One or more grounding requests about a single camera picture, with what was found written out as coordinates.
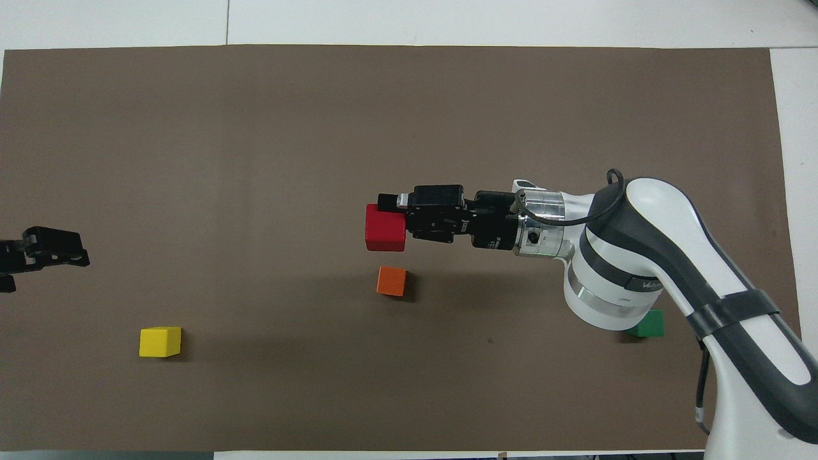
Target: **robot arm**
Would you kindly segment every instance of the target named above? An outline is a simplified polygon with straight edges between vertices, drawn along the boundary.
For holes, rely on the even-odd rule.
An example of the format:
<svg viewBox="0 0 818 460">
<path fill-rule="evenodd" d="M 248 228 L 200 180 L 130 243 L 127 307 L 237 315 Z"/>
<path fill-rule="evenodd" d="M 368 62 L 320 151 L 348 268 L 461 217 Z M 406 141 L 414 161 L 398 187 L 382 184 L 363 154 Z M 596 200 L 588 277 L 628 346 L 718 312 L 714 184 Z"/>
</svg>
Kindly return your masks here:
<svg viewBox="0 0 818 460">
<path fill-rule="evenodd" d="M 475 247 L 560 259 L 571 310 L 609 330 L 635 326 L 667 290 L 717 372 L 706 458 L 818 458 L 818 363 L 681 191 L 617 176 L 611 183 L 609 172 L 609 185 L 585 196 L 520 180 L 512 192 L 478 192 L 473 201 L 461 186 L 381 195 L 367 213 L 367 245 L 377 246 L 381 219 L 399 213 L 414 238 L 470 234 Z"/>
</svg>

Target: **green block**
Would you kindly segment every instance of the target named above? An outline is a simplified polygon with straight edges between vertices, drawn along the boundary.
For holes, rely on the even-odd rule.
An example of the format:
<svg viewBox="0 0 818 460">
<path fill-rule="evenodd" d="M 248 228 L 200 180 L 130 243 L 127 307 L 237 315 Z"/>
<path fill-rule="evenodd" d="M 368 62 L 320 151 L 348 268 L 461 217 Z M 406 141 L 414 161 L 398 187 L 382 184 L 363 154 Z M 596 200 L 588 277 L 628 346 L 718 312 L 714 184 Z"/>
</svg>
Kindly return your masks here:
<svg viewBox="0 0 818 460">
<path fill-rule="evenodd" d="M 664 312 L 659 309 L 651 309 L 639 321 L 639 324 L 625 332 L 637 337 L 664 337 Z"/>
</svg>

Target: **velcro strap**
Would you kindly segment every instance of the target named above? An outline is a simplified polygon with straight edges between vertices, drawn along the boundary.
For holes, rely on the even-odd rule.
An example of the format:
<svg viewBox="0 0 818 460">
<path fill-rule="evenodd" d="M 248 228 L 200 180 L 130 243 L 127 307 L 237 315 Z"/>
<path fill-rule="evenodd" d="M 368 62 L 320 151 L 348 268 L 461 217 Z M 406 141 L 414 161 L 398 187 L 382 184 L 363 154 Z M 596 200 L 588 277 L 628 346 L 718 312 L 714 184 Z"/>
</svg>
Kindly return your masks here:
<svg viewBox="0 0 818 460">
<path fill-rule="evenodd" d="M 759 289 L 729 294 L 687 316 L 699 340 L 723 327 L 764 314 L 778 313 L 766 292 Z"/>
</svg>

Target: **orange cube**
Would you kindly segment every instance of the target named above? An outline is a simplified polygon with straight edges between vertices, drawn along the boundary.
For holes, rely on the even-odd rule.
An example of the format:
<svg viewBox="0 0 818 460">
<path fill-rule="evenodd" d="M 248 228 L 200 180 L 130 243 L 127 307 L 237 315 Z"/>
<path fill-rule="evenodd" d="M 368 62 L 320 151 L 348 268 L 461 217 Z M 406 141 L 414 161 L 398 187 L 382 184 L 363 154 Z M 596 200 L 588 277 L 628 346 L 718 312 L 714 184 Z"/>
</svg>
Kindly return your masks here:
<svg viewBox="0 0 818 460">
<path fill-rule="evenodd" d="M 407 271 L 403 268 L 381 267 L 378 271 L 379 294 L 403 297 L 403 289 L 407 284 Z"/>
</svg>

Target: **yellow block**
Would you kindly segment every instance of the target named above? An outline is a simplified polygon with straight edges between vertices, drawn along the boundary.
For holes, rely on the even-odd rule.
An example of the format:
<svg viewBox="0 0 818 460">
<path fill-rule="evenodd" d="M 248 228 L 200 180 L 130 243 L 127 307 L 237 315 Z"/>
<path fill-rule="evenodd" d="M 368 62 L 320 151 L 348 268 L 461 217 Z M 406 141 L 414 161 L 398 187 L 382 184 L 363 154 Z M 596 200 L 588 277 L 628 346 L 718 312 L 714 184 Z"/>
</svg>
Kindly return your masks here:
<svg viewBox="0 0 818 460">
<path fill-rule="evenodd" d="M 139 356 L 167 358 L 182 348 L 181 327 L 148 327 L 139 332 Z"/>
</svg>

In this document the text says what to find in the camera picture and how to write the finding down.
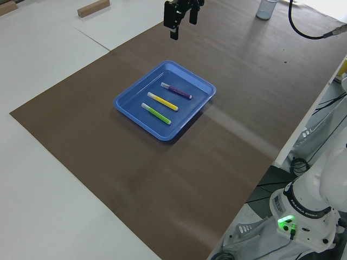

• _What to produce_
Pictures are to be left out; all other data must be returned exactly.

• _Solved exercise_
One or more grounding requests about a single camera picture, with what was found written out as coordinates.
Target: **robot arm**
Would you kindly segment every instance of the target named above? An outline is a simplified polygon with straight edges between vertices, drawn along the boundary.
For holes, rely on the even-odd rule.
An example of the format:
<svg viewBox="0 0 818 460">
<path fill-rule="evenodd" d="M 248 228 L 200 180 L 130 243 L 127 307 L 237 315 Z"/>
<path fill-rule="evenodd" d="M 368 62 L 320 151 L 348 268 L 461 217 Z M 406 141 L 414 161 L 398 187 L 382 184 L 363 154 Z M 596 200 L 588 277 L 628 346 L 718 312 L 714 184 Z"/>
</svg>
Kindly return your masks here:
<svg viewBox="0 0 818 460">
<path fill-rule="evenodd" d="M 475 247 L 560 259 L 571 310 L 609 330 L 635 326 L 667 290 L 717 372 L 706 458 L 818 458 L 818 363 L 681 191 L 617 176 L 611 183 L 609 172 L 609 185 L 585 196 L 520 180 L 512 192 L 478 192 L 473 201 L 461 186 L 381 195 L 367 213 L 367 245 L 377 246 L 381 219 L 399 213 L 414 238 L 470 234 Z"/>
</svg>

Target: **green block**
Would you kindly segment every instance of the target named above? An outline is a simplified polygon with straight edges between vertices, drawn along the boundary.
For holes, rely on the even-odd rule.
An example of the format:
<svg viewBox="0 0 818 460">
<path fill-rule="evenodd" d="M 248 228 L 200 180 L 130 243 L 127 307 L 237 315 Z"/>
<path fill-rule="evenodd" d="M 368 62 L 320 151 L 348 268 L 461 217 Z M 406 141 L 414 161 L 398 187 L 382 184 L 363 154 Z M 596 200 L 588 277 L 628 346 L 718 312 L 714 184 Z"/>
</svg>
Kindly return your masks here:
<svg viewBox="0 0 818 460">
<path fill-rule="evenodd" d="M 664 312 L 659 309 L 651 309 L 639 321 L 639 324 L 625 332 L 637 337 L 664 337 Z"/>
</svg>

Target: **velcro strap**
Would you kindly segment every instance of the target named above? An outline is a simplified polygon with straight edges between vertices, drawn along the boundary.
For holes, rely on the even-odd rule.
An example of the format:
<svg viewBox="0 0 818 460">
<path fill-rule="evenodd" d="M 248 228 L 200 180 L 130 243 L 127 307 L 237 315 Z"/>
<path fill-rule="evenodd" d="M 368 62 L 320 151 L 348 268 L 461 217 Z M 406 141 L 414 161 L 398 187 L 382 184 L 363 154 Z M 596 200 L 588 277 L 628 346 L 718 312 L 714 184 Z"/>
</svg>
Kindly return your masks here:
<svg viewBox="0 0 818 460">
<path fill-rule="evenodd" d="M 759 289 L 729 294 L 687 316 L 699 340 L 723 327 L 764 314 L 778 313 L 766 292 Z"/>
</svg>

Target: **orange cube**
Would you kindly segment every instance of the target named above? An outline is a simplified polygon with straight edges between vertices, drawn along the boundary.
For holes, rely on the even-odd rule.
An example of the format:
<svg viewBox="0 0 818 460">
<path fill-rule="evenodd" d="M 248 228 L 200 180 L 130 243 L 127 307 L 237 315 Z"/>
<path fill-rule="evenodd" d="M 368 62 L 320 151 L 348 268 L 461 217 Z M 406 141 L 414 161 L 398 187 L 382 184 L 363 154 Z M 596 200 L 588 277 L 628 346 L 718 312 L 714 184 Z"/>
</svg>
Kindly return your masks here:
<svg viewBox="0 0 818 460">
<path fill-rule="evenodd" d="M 407 271 L 403 268 L 381 267 L 378 271 L 379 294 L 403 297 L 403 289 L 407 284 Z"/>
</svg>

Target: **yellow block**
Would you kindly segment every instance of the target named above? An outline is a simplified polygon with straight edges between vertices, drawn along the boundary.
For holes, rely on the even-odd rule.
An example of the format:
<svg viewBox="0 0 818 460">
<path fill-rule="evenodd" d="M 248 228 L 200 180 L 130 243 L 127 307 L 237 315 Z"/>
<path fill-rule="evenodd" d="M 368 62 L 320 151 L 348 268 L 461 217 Z M 406 141 L 414 161 L 398 187 L 382 184 L 363 154 Z M 596 200 L 588 277 L 628 346 L 718 312 L 714 184 Z"/>
</svg>
Kindly return your masks here:
<svg viewBox="0 0 818 460">
<path fill-rule="evenodd" d="M 139 356 L 167 358 L 182 348 L 181 327 L 148 327 L 139 332 Z"/>
</svg>

In this document the text says what to find in the camera picture and how to write the finding down.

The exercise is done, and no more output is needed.